#### WORK REQUIRED
Please filter the data below down to the lines holding the string "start".

#### DATA EXTRACT

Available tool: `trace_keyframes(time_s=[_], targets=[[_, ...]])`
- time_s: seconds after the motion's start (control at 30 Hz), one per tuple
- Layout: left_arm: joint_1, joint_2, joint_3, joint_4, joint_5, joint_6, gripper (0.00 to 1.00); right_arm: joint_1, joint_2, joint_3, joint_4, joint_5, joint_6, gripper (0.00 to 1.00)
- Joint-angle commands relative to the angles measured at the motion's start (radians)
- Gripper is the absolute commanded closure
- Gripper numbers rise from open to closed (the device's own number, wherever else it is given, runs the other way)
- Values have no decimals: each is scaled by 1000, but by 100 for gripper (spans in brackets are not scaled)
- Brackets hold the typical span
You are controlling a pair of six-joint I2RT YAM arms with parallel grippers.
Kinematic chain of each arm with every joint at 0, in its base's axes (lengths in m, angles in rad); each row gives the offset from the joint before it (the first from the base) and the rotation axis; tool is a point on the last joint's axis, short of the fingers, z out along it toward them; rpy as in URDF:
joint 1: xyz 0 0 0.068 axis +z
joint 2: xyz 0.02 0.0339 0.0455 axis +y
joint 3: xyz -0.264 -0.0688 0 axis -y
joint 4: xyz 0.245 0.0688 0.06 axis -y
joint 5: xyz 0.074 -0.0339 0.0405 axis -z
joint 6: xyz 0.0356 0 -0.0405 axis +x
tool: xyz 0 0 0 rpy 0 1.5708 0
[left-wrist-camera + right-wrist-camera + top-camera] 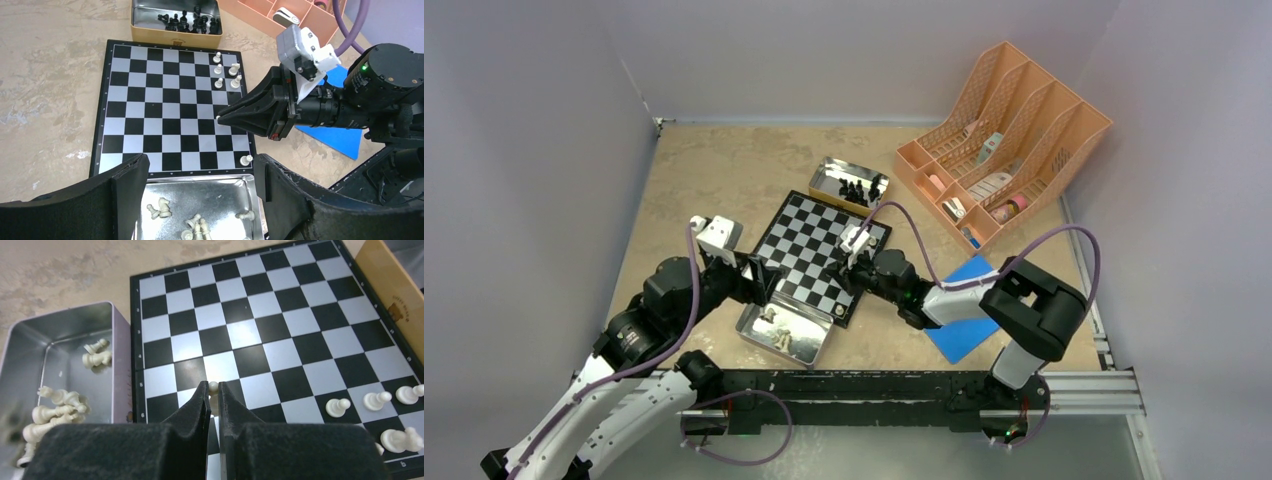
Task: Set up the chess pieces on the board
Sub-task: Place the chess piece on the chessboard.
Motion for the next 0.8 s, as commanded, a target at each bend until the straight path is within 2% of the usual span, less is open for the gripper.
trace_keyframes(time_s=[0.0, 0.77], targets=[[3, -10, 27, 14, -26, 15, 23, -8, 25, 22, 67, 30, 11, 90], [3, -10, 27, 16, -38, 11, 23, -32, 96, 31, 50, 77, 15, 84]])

#### WRITTEN RESPONSE
- time_s: seconds after the motion's start (control at 30 Hz), one per tuple
- Joint-angle commands relative to the angles measured at the motion's start (radians)

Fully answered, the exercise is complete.